In the 1790’s, Maryland led the nation in shipbuilding and Baltimore was the undisputed leader of this industry on the Chesapeake Bay. Baltimore Clippers, built for speed in an era when speed on the high seas was synonymous with survival, won the respect of the maritime nations of the world and helped establish the reputation of the Port of Baltimore as a center of commerce and the home of some of the world’s most creative shipbuilders.
The design for Baltimore Clippers emerged from the shipyards of Fells Point in response to the need for fast ships that could elude the powerful but lumbering British naval vessels that preyed upon American shipping, even after our successful War of Independence. Baltimore Clippers were “sharp built,” that is, they had a V-shaped hull that could cut quickly through the waves. As a result they were fast, but had little cargo space, a major factor in their eventual decline. They were gaff-rigged schooners, although many had a square sail for driving power on the foremast. As a consequence, they could sail closer to the wind and were much more maneuverable than the clumsy full-rigged British ships of the time.

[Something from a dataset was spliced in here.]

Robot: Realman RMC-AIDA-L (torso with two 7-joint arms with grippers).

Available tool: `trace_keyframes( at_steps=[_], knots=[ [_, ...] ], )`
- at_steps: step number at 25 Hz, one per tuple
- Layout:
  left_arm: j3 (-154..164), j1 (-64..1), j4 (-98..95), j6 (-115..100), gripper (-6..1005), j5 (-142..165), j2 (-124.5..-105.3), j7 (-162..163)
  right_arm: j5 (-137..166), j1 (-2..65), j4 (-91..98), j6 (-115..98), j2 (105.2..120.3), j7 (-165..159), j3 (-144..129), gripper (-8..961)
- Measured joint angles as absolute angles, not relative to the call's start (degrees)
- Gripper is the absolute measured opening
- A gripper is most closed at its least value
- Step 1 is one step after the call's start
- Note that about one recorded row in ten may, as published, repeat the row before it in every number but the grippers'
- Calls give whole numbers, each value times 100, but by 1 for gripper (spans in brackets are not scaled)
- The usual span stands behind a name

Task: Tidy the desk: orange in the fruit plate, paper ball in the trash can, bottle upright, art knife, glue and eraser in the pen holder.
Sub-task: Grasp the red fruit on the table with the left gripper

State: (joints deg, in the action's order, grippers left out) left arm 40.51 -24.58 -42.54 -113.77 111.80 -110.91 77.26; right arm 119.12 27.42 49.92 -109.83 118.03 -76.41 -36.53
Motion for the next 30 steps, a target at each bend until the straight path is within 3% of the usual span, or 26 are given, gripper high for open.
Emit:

Baltimore Clippers were fast, highly maneuverable sailing machines that employed the highest technology and design available at the time. They reached their zenith between 1795, the unofficial re-commencement of naval hostilities between the US and Great Britain, and 1815, the end of our Second War of Independence. After that time, changing economic and maritime conditions made them obsolete. They stand, however, as thoroughbred progenitors to a remarkable lineage of American sailing vessels.